Los latinoamericanos en un continuo Pentecostés.
Domingo de Pentecostés
Sentirse en Pentecostés es volver a sentir la llamada de Cristo en los inicios de
su vida pública en una fresca mañana en la antigua Galilea: “Sígueme”. Nunca
pudieron olvidarse sus amigos de ese llamado que se renovaba cada mañana
cuando emprendían su empresa evangelizadora mientras seguían escuchando al
Maestro que los llamaba a ir más y más adentro en el mar de la misericordia del
Dios de los cielos que los había escogido entre todos los hombres para ser sus
discípulos. Y el llamado de Cristo se hacía plenamente intenso en aquella tarde
de su Resurrección cuando pudo estar nuevamente entre aquellos que él había
llamado, trayéndoles ya no sólo su presencia de resucitado, del que vuelve a los
suyos para no separarse nunca más de ellos, sino también la fuerza y la alegría
del Espíritu Santo que los convertiría en discípulos, siempre tendrían que ser
discípulos, pero desde entonces, también en misioneros de su gracia, de su
perdón y de su misericordia.
Ese llamado de Cristo: “Sígueme” es el mismo que sigue lanzando a cada uno de
los que vamos caminando por los caminos de Latinoamérica, para pedirnos
detener el camino y encontrarnos de tú a tú con Él que sigue presentándose
entre los suyos pleno de alegría y de amor.

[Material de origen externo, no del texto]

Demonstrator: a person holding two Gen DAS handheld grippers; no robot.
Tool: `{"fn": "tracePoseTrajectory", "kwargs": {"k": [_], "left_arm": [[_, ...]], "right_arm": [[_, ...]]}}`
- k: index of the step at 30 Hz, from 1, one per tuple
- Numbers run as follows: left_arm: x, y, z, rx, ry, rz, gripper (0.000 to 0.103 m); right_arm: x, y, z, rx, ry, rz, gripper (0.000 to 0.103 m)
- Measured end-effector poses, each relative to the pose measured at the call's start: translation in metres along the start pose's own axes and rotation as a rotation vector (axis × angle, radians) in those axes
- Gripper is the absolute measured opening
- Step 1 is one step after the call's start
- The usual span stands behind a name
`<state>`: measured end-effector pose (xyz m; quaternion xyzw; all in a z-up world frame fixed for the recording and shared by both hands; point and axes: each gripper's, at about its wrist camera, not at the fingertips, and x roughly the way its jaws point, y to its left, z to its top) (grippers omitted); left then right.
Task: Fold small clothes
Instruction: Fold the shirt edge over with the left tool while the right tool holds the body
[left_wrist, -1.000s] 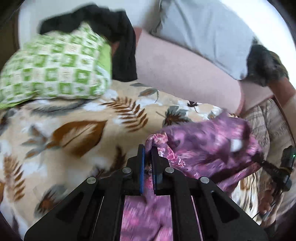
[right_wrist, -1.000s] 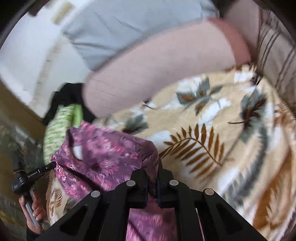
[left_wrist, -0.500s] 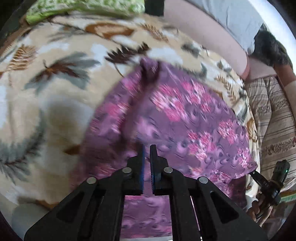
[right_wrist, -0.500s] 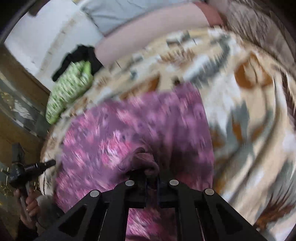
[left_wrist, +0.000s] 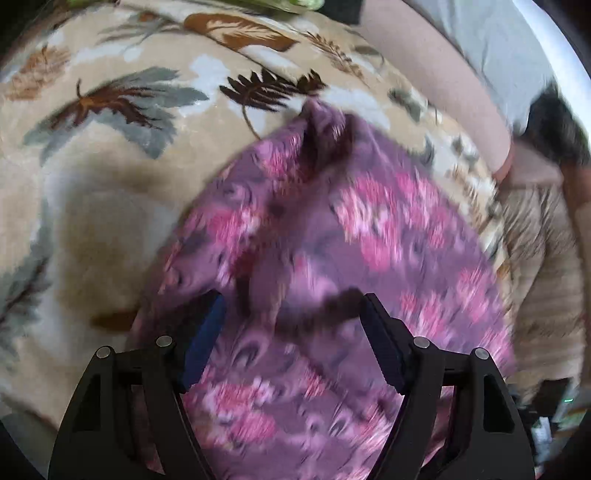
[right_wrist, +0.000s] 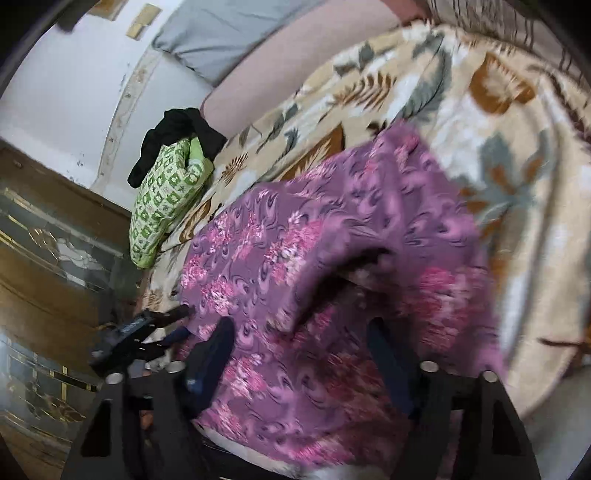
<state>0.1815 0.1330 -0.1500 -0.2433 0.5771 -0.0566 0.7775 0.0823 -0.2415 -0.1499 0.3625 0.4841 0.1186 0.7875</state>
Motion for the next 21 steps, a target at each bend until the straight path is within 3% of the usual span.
{"fn": "tracePoseTrajectory", "kwargs": {"k": [1, 2, 3, 4, 5, 6, 8, 13, 15, 18, 19, 21], "left_arm": [[0.002, 0.002, 0.005, -0.017, -0.001, -0.014, 0.053], [0.004, 0.001, 0.010, -0.020, 0.012, -0.018, 0.021], [0.004, 0.000, 0.013, -0.022, 0.029, -0.024, 0.013], [0.002, -0.002, 0.015, -0.030, 0.035, -0.035, 0.010], [-0.005, -0.006, 0.015, -0.025, 0.025, -0.042, 0.008], [-0.014, -0.010, 0.014, -0.014, 0.018, -0.045, 0.007], [-0.042, -0.024, 0.007, 0.026, 0.011, -0.071, 0.007], [-0.093, -0.044, -0.026, 0.186, 0.035, -0.002, 0.007], [-0.089, -0.040, -0.044, 0.242, 0.085, 0.072, 0.007], [-0.058, -0.023, -0.066, 0.265, 0.136, 0.175, 0.007], [-0.047, -0.018, -0.071, 0.252, 0.156, 0.178, 0.007], [-0.029, -0.004, -0.081, 0.200, 0.181, 0.168, 0.007]], "right_arm": [[0.007, -0.007, 0.009, 0.036, -0.002, -0.042, 0.058], [0.009, -0.010, 0.014, 0.055, -0.004, -0.039, 0.050], [0.012, -0.017, 0.022, 0.075, 0.003, -0.025, 0.032], [0.012, -0.021, 0.028, 0.094, 0.008, -0.031, 0.020], [0.008, -0.021, 0.034, 0.084, 0.004, -0.024, 0.017], [0.002, -0.018, 0.037, 0.053, -0.004, -0.023, 0.008], [-0.015, -0.002, 0.040, -0.028, -0.021, -0.047, 0.006], [-0.073, 0.025, 0.024, -0.133, -0.051, -0.059, 0.006], [-0.074, 0.021, 0.005, -0.134, -0.001, -0.096, 0.006], [-0.039, 0.001, -0.030, -0.102, 0.128, -0.134, 0.006], [-0.022, -0.008, -0.041, -0.088, 0.169, -0.185, 0.006], [-0.010, -0.021, -0.051, -0.043, 0.182, -0.208, 0.006]]}}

Y para el que se detenga y quiera responderle, vendrá gozosamente para él un
cambio y la aceptación de una nueva vida, que implica un morir al pecado para
vivir en la libertad, en el amor y en la entrega por el bien de los demás. Es algo
que nos cuesta entender, pues nos habíamos imaginado que ir tras de Cristo nos
traería la prosperidad, la tranquilidad y el sosiego, sin más ni más. No pensaba
así ni San Juan Pablo II, ni San Francisco, ni San Pío de Pietrelcina. Todos ellos
experimentaron una conversión que les llevó a recorrer los caminos del mundo
aunque fuera en dolor y en cruz.
Pero ahí no termina todo, quien se ha encontrado con Cristo, quien ha
convertido su corazón a él tiene entonces la necesidad de experimentar su
comunión, convertido en discípulo, una comunión que deberá hacer patente en
su familia, en su parroquia en su trabajo, en sus diversiones, en su noviazgo e
indudablemente en su vida matrimonial. Qué bello panorama presentará nuestro
México y nuestra América cuando tengamos cristianos que se hayan encontrado
con Cristo, que le hayan dicho que sí, un sí franco como fue el sí de María, que
vivan en constante unión con él. Desde entonces, se convertirían en auténticos
misioneros, plenos de amor al Salvador, vibrantes con el amor al prójimo,
unidos, plenamente unidos a sus pastores y sus guías. Entonces se manifestará
plenamente el Espíritu Santo que nos hará vivir la sola Iglesia del Señor, en
camino a convertirse en el único solo Reino de Cristo implantado con su muerte
y su resurrección.
Es entonces llegado el momento de hacer presente en nuestras comunidades la
fuerza del Espíritu Santo. Éste está en todos los momentos y en todas las
circunstancias de la Iglesia, y le pedimos cada día que se manifieste y se haga
presente cada que el sacerdote pronuncia esas benditas palabras: “Esto es mi
Cuerpo… ésta es mi Sangre”, pero ahora con mayor fuerza le tendremos que
pedir por la unidad y la paz en la Iglesia y en el mundo: “Te pedimos
humildemente que el Espíritu Santo congregue en la unidad a cuantos
participamos del Cuerpo y la Sangre de Cristo”.